- WORK TO COMPLETE:
Copy the listing exactly as given. Omit every picture.

- DATA EXCERPT:
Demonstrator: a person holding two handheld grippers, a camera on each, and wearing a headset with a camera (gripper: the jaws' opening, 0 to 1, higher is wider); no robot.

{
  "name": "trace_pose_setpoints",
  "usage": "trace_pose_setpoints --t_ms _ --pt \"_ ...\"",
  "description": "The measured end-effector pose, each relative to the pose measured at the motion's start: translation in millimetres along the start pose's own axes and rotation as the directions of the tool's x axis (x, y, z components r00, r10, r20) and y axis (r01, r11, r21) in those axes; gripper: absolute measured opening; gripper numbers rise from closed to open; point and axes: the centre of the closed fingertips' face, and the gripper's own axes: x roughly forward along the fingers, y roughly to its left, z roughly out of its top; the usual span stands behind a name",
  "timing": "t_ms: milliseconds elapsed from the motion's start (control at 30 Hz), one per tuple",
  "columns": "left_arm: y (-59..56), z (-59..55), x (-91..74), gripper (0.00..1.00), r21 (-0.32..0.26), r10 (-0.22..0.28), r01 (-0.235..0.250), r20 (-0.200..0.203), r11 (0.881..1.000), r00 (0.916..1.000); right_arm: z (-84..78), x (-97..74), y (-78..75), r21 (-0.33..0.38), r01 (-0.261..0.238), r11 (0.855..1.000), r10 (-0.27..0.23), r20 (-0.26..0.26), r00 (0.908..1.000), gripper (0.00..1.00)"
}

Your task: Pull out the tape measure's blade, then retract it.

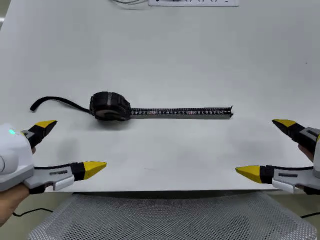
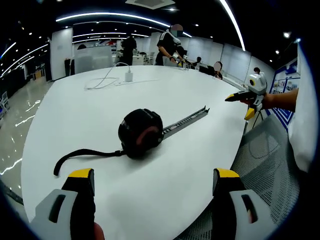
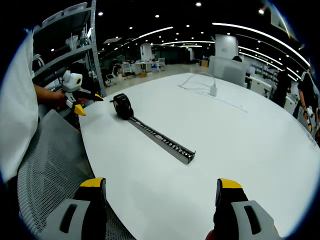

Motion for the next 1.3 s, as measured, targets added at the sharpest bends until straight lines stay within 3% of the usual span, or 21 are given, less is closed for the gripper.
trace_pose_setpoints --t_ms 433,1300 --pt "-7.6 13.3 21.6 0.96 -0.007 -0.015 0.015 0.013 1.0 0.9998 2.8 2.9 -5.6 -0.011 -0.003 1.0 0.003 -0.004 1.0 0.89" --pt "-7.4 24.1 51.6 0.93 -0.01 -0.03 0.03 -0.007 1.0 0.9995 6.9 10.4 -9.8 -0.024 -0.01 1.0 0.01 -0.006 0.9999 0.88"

- TASK ANSWER:
Demonstrator: a person holding two handheld grippers, a camera on each, and wearing a headset with a camera (gripper: the jaws' opening, 0 to 1, higher is wider); no robot.

{
  "name": "trace_pose_setpoints",
  "usage": "trace_pose_setpoints --t_ms _ --pt \"_ ...\"",
  "description": "The measured end-effector pose, each relative to the pose measured at the motion's start: translation in millimetres along the start pose's own axes and rotation as the directions of the tool's x axis (x, y, z components r00, r10, r20) and y axis (r01, r11, r21) in those axes; gripper: absolute measured opening; gripper numbers rise from closed to open; point and axes: the centre of the closed fingertips' face, and the gripper's own axes: x roughly forward along the fingers, y roughly to its left, z roughly out of its top; the usual span stands behind a name",
  "timing": "t_ms: milliseconds elapsed from the motion's start (control at 30 Hz), one per tuple",
  "columns": "left_arm: y (-59..56), z (-59..55), x (-91..74), gripper (0.00..1.00), r21 (-0.32..0.26), r10 (-0.22..0.28), r01 (-0.235..0.250), r20 (-0.200..0.203), r11 (0.881..1.000), r00 (0.916..1.000); right_arm: z (-84..78), x (-97..74), y (-78..75), r21 (-0.33..0.38), r01 (-0.261..0.238), r11 (0.855..1.000), r10 (-0.27..0.23), r20 (-0.26..0.26), r00 (0.908..1.000), gripper (0.00..1.00)"
}

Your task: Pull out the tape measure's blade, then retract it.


Motion for the next 1.3 s, as measured, targets added at the sharpest bends until straight lines stay within 3% of the usual span, or 21 are given, less is closed for the gripper.
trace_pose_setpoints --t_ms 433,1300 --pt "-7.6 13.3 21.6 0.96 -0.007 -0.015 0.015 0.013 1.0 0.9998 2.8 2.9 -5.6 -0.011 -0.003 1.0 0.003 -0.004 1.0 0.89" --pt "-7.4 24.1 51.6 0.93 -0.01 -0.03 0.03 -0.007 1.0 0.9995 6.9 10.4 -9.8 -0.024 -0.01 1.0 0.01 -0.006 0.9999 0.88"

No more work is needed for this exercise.